Principle:Unstructured IO Unstructured Ingest Processing Configuration
| Knowledge Sources | |
|---|---|
| Domains | Data_Ingestion, ETL, Configuration |
| Last Updated | 2026-02-12 00:00 GMT |
Overview
A configuration pattern for controlling how documents are processed within the ingest pipeline, including strategy selection, parallelism, metadata filtering, and file pattern matching.
Description
Processing configuration governs the behavior of the partition step within the ingest pipeline. While source configuration determines where documents come from and destination configuration determines where they go, processing configuration determines how they are processed.

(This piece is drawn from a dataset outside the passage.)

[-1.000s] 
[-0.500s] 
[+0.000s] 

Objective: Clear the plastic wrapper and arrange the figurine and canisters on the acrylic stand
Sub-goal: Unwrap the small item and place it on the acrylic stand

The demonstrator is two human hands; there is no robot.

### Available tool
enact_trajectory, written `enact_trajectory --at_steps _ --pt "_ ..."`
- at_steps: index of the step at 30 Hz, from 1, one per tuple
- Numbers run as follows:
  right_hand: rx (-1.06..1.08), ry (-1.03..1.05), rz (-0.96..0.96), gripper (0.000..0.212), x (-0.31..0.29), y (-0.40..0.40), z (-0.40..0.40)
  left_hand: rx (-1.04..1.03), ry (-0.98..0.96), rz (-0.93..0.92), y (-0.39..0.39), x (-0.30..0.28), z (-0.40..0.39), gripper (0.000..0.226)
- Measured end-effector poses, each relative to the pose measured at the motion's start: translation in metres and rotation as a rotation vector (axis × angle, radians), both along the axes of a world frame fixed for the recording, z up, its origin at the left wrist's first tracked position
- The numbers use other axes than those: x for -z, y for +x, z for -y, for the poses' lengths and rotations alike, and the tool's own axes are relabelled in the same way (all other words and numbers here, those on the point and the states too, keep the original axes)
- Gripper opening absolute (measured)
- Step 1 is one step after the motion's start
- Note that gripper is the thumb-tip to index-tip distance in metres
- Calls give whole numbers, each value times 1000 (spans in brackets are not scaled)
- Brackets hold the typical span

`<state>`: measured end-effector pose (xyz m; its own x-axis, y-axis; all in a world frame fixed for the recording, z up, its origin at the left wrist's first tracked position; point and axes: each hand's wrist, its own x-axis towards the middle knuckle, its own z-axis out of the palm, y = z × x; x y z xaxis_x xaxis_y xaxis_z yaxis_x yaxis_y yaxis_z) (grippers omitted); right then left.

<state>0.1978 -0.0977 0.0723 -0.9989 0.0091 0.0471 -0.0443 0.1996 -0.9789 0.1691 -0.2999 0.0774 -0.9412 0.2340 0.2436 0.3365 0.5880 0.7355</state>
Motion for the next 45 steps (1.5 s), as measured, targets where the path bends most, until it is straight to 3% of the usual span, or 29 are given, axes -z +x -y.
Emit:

Key configuration axes include:
- Strategy: Which partition strategy to use (auto, fast, hi_res, ocr_only)
- Parallelism: How many documents to process concurrently
- Metadata filtering: Which metadata fields to include or exclude
- File filtering: Which files to process based on glob patterns
- Reprocessing: Whether to re-partition previously processed files
Usage
Use this principle when tuning ingest pipeline behavior for throughput, output format, or resource constraints. Processing configuration is independent of source and destination, so the same processing settings can be applied regardless of where documents come from or go.
Theoretical Basis
Processing configuration maps directly to partition function parameters passed via CLI:
# Abstract processing configuration
pipeline.configure(
strategy="hi_res", # Maps to partition(strategy=...)
num_processes=4, # Parallel worker count
metadata_exclude=["filename", "file_directory"], # Strip fields
file_glob="*.pdf", # Only process PDFs
reprocess=True, # Force re-partition
work_dir="/tmp/work", # Intermediate file storage
verbose=True, # Detailed logging
)
Parallelism model: The ingest pipeline uses Python multiprocessing to partition documents concurrently. Each worker process runs an independent partition() call. The default worker count is os.cpu_count().